■ TASK DIRECTIONS ■
Find and copy each line in the material below where the string "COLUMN" occurs.

* * * * * * *

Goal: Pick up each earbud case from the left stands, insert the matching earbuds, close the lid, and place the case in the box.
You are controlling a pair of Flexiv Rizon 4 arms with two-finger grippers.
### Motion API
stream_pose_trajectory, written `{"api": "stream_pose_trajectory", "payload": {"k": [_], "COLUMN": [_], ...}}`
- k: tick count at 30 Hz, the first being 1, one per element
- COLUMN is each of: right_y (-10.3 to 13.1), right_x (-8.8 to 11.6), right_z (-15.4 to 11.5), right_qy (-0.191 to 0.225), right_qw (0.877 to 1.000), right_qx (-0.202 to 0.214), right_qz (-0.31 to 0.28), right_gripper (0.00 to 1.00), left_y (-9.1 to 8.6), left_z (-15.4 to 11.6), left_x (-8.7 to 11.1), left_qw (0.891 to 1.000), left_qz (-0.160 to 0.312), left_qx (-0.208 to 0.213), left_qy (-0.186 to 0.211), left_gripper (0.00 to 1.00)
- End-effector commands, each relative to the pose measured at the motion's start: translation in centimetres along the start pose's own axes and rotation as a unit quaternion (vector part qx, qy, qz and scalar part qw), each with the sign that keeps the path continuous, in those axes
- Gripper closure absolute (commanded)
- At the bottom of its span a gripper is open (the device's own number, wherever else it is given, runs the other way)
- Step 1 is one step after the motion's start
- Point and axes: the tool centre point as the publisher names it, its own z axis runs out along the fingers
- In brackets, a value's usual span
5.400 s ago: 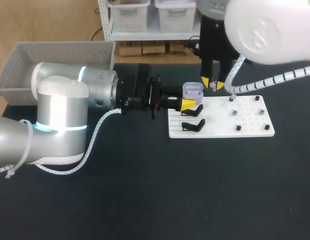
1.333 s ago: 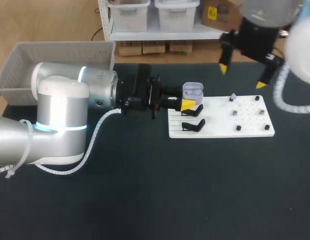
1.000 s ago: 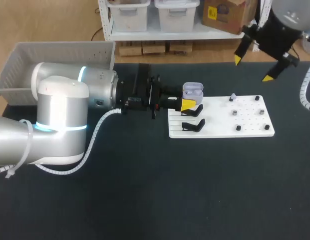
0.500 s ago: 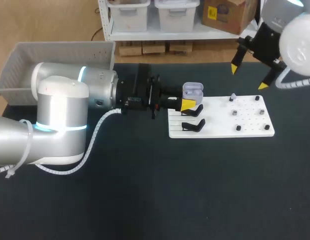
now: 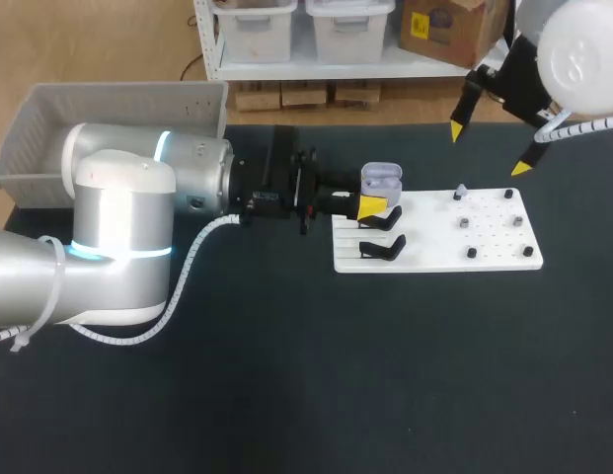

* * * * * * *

■ TASK OUTPUT ■
stream_pose_trajectory, written `{"api": "stream_pose_trajectory", "payload": {"k": [_], "COLUMN": [_], ...}}`
- COLUMN is each of: right_y (-10.3 to 13.1), right_x (-8.8 to 11.6), right_z (-15.4 to 11.5), right_qy (-0.191 to 0.225), right_qw (0.877 to 1.000), right_qx (-0.202 to 0.214), right_qz (-0.31 to 0.28), right_gripper (0.00 to 1.00), left_y (-9.1 to 8.6), left_z (-15.4 to 11.6), left_x (-8.7 to 11.1), left_qw (0.891 to 1.000), left_qz (-0.160 to 0.312), left_qx (-0.208 to 0.213), left_qy (-0.186 to 0.211), left_gripper (0.00 to 1.00)

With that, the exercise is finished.